I was near the middle of the procession, among the minor Judaizers, so dazed that I thought I was in a dream from which, with a little effort and great relief, I would awake at any moment. We were all wearing sanbenitos, long white garments the guards had dressed us in as they took us from our cells. Mine bore a red St. Andrew’s cross, but the others were painted with the flames of Hell. There were men, women, even a girl about my age. Some were weeping, and others were stone-faced, like the young priest who had denied at mass that God was in the host, the
forma sagrada,
and who refused to retract what he had said. One woman denounced as a witch by her neighbors, too old to stand on her own, and a man whose legs had been crippled during his torture, were riding mules. The most serious offenders were wearing cone hats, and all of us were carrying candles. Elvira de la Cruz was clad in sanbenito and cone hat, and when we were lined up, she was among the last. After we began to walk, I could no longer see her. I went with my head bowed, afraid I would see someone I knew among the people watching us pass by. As Your Mercies may imagine, I was mortified with shame.
As the procession filed into the plaza, the captain searched for me among the penitents. He could not find me until they made us climb up onto the platform and take a seat on the graduated steps, each of us between two
familiares.
Even then he had difficulty, for as I have told you I tried to keep my head down; in addition, the platform was easily seen from the windows, but the view of people standing in the arches was obstructed. The sentences had not yet been read publicly, so Alatriste was tremendously relieved when he saw that I was among the group of minor Judaizers, and not wearing the cone hat. That at least eliminated the stake as my possible fate.
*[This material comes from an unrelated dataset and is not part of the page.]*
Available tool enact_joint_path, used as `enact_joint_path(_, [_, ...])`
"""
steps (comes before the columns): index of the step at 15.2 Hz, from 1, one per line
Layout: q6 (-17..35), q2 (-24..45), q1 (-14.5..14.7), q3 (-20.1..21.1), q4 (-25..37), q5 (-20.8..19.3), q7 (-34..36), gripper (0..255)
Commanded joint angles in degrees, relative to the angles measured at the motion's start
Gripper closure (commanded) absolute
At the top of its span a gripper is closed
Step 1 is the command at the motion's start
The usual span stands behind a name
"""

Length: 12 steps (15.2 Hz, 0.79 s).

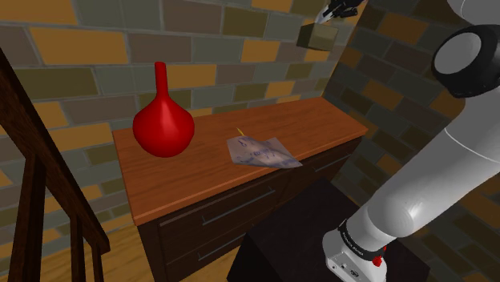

Dominicans in their black-and-white habits could be seen moving among the black-clad constables of the Inquisition, organizing everything. The representatives of other orders—all except the Franciscans, who had refused to attend because they considered it a grave insult to be assigned a place behind the Augustinians—were already in their seats in places of honor, along with the Lord Chamberlain of His Majesty’s household and councilors from Castile, Aragon, Italy, Portugal, Flanders, and the Indies. Beside the Inquisitor General, in the area reserved for the Tribunal of Six Judges, was Fray Emilio Bocanegra, bony and malevolent. He was savoring his day of triumph, as Luis de Alquézar must have been, seated in the loge of the highest palace officials, close to the balcony where at that moment our lord and king was swearing to defend the Catholic Church and to persecute heretics and apostates who opposed the true Faith.
The Conde de Olivares occupied a more discreet window to the right of their august majesties, and was looking very grim. It escaped very few who knew the secrets at court that this entire performance was in his honor.